ACTIVITY> In your copy, leave out the pictures; write out all the data exactly.

INFORMATION PROVIDED>
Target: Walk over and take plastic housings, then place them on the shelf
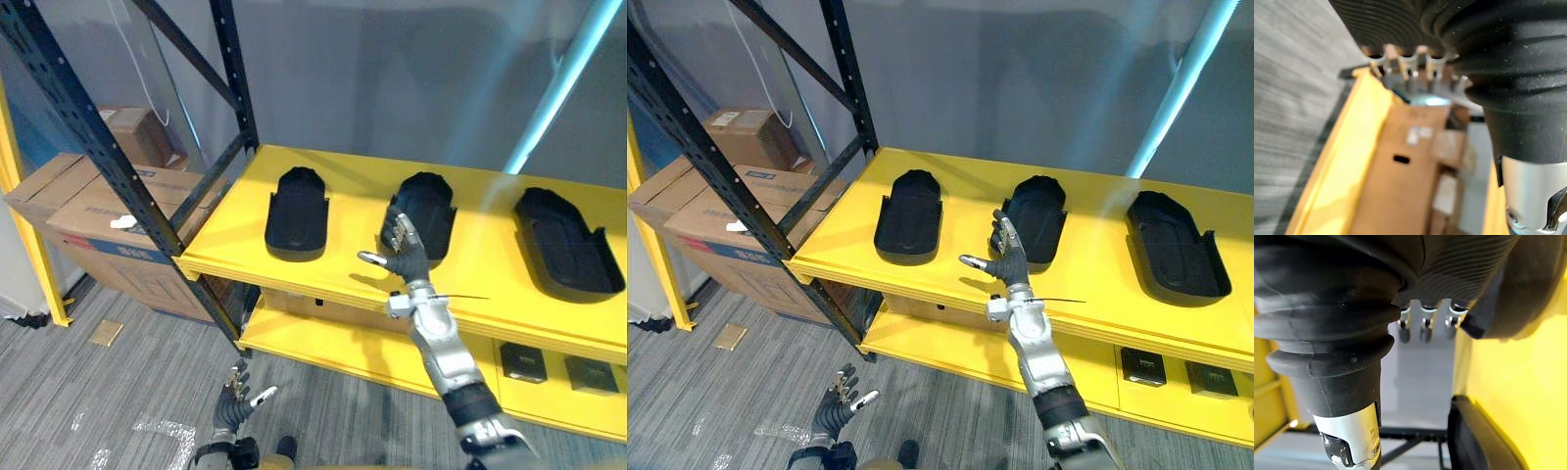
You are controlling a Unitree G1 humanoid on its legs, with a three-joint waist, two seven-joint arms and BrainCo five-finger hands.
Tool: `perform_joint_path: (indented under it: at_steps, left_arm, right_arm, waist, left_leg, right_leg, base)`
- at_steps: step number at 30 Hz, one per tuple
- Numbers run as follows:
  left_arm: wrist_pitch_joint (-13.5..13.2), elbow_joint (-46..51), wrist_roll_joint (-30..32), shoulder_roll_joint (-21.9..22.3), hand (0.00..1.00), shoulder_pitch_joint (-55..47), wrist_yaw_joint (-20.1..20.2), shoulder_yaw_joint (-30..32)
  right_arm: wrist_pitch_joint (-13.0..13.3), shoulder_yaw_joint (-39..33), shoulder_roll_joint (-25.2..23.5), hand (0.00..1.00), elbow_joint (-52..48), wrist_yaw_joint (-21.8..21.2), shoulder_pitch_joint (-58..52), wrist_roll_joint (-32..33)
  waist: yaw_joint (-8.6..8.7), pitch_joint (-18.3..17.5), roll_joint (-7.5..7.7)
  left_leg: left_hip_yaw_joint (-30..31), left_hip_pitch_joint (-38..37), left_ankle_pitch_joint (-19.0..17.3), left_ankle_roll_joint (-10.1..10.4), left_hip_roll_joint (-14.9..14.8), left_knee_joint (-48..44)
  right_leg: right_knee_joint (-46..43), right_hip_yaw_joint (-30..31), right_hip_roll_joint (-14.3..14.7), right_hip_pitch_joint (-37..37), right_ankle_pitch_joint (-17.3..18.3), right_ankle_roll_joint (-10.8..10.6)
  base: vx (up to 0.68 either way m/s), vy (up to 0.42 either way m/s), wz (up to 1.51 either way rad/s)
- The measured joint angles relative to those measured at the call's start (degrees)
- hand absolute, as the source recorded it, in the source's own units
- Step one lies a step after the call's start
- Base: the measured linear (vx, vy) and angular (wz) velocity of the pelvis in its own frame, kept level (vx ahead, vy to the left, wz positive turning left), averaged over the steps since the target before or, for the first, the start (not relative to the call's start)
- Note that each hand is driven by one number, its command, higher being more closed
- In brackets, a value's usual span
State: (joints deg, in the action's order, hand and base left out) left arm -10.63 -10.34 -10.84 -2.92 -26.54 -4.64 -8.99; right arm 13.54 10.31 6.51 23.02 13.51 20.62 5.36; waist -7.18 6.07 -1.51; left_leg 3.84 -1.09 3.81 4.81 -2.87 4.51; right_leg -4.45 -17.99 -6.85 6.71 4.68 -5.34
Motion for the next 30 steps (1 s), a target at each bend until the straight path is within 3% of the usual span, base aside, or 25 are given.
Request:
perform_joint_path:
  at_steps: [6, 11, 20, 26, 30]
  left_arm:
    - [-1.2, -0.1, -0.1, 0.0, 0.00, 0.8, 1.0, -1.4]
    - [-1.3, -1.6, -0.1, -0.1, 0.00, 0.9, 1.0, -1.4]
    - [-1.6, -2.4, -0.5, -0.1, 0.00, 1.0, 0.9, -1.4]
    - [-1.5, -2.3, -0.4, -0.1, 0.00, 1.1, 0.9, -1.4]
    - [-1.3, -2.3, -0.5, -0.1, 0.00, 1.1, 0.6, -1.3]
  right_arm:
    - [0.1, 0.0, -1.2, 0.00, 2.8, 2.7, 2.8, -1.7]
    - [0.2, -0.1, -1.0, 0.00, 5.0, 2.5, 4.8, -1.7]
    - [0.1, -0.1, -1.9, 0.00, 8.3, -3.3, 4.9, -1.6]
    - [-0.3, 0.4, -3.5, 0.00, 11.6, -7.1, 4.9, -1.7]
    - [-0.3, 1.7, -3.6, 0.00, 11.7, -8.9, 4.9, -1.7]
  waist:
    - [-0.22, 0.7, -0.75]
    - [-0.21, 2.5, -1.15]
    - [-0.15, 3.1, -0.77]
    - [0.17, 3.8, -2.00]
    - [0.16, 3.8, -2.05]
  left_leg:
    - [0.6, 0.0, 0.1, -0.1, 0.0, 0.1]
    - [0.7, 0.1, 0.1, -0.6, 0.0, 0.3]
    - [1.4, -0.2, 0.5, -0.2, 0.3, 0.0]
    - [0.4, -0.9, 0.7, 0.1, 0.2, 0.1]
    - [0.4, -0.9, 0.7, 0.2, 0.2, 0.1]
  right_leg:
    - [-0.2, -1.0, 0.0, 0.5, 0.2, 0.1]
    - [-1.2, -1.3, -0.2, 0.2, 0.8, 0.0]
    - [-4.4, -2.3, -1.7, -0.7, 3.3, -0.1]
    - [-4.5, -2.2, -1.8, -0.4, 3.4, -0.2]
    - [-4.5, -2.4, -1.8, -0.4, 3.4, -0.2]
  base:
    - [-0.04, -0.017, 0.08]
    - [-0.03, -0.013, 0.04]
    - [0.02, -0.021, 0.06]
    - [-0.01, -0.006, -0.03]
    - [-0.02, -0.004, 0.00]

EXERCISE RESULT>
Target: Walk over and take plastic housings, then place them on the shelf
You are controlling a Unitree G1 humanoid on its legs, with a three-joint waist, two seven-joint arms and BrainCo five-finger hands.
Tool: `perform_joint_path: (indented under it: at_steps, left_arm, right_arm, waist, left_leg, right_leg, base)`
- at_steps: step number at 30 Hz, one per tuple
- Numbers run as follows:
  left_arm: wrist_pitch_joint (-13.5..13.2), elbow_joint (-46..51), wrist_roll_joint (-30..32), shoulder_roll_joint (-21.9..22.3), hand (0.00..1.00), shoulder_pitch_joint (-55..47), wrist_yaw_joint (-20.1..20.2), shoulder_yaw_joint (-30..32)
  right_arm: wrist_pitch_joint (-13.0..13.3), shoulder_yaw_joint (-39..33), shoulder_roll_joint (-25.2..23.5), hand (0.00..1.00), elbow_joint (-52..48), wrist_yaw_joint (-21.8..21.2), shoulder_pitch_joint (-58..52), wrist_roll_joint (-32..33)
  waist: yaw_joint (-8.6..8.7), pitch_joint (-18.3..17.5), roll_joint (-7.5..7.7)
  left_leg: left_hip_yaw_joint (-30..31), left_hip_pitch_joint (-38..37), left_ankle_pitch_joint (-19.0..17.3), left_ankle_roll_joint (-10.1..10.4), left_hip_roll_joint (-14.9..14.8), left_knee_joint (-48..44)
  right_leg: right_knee_joint (-46..43), right_hip_yaw_joint (-30..31), right_hip_roll_joint (-14.3..14.7), right_hip_pitch_joint (-37..37), right_ankle_pitch_joint (-17.3..18.3), right_ankle_roll_joint (-10.8..10.6)
  base: vx (up to 0.68 either way m/s), vy (up to 0.42 either way m/s), wz (up to 1.51 either way rad/s)
- The measured joint angles relative to those measured at the call's start (degrees)
- hand absolute, as the source recorded it, in the source's own units
- Step one lies a step after the call's start
- Base: the measured linear (vx, vy) and angular (wz) velocity of the pelvis in its own frame, kept level (vx ahead, vy to the left, wz positive turning left), averaged over the steps since the target before or, for the first, the start (not relative to the call's start)
- Note that each hand is driven by one number, its command, higher being more closed
- In brackets, a value's usual span
State: (joints deg, in the action's order, hand and base left out) left arm -10.63 -10.34 -10.84 -2.92 -26.54 -4.64 -8.99; right arm 13.54 10.31 6.51 23.02 13.51 20.62 5.36; waist -7.18 6.07 -1.51; left_leg 3.84 -1.09 3.81 4.81 -2.87 4.51; right_leg -4.45 -17.99 -6.85 6.71 4.68 -5.34
Motion for the next 30 steps (1 s), a target at each bend until the straight path is within 3% of the usual span, base aside, or 25 are given.
Request:
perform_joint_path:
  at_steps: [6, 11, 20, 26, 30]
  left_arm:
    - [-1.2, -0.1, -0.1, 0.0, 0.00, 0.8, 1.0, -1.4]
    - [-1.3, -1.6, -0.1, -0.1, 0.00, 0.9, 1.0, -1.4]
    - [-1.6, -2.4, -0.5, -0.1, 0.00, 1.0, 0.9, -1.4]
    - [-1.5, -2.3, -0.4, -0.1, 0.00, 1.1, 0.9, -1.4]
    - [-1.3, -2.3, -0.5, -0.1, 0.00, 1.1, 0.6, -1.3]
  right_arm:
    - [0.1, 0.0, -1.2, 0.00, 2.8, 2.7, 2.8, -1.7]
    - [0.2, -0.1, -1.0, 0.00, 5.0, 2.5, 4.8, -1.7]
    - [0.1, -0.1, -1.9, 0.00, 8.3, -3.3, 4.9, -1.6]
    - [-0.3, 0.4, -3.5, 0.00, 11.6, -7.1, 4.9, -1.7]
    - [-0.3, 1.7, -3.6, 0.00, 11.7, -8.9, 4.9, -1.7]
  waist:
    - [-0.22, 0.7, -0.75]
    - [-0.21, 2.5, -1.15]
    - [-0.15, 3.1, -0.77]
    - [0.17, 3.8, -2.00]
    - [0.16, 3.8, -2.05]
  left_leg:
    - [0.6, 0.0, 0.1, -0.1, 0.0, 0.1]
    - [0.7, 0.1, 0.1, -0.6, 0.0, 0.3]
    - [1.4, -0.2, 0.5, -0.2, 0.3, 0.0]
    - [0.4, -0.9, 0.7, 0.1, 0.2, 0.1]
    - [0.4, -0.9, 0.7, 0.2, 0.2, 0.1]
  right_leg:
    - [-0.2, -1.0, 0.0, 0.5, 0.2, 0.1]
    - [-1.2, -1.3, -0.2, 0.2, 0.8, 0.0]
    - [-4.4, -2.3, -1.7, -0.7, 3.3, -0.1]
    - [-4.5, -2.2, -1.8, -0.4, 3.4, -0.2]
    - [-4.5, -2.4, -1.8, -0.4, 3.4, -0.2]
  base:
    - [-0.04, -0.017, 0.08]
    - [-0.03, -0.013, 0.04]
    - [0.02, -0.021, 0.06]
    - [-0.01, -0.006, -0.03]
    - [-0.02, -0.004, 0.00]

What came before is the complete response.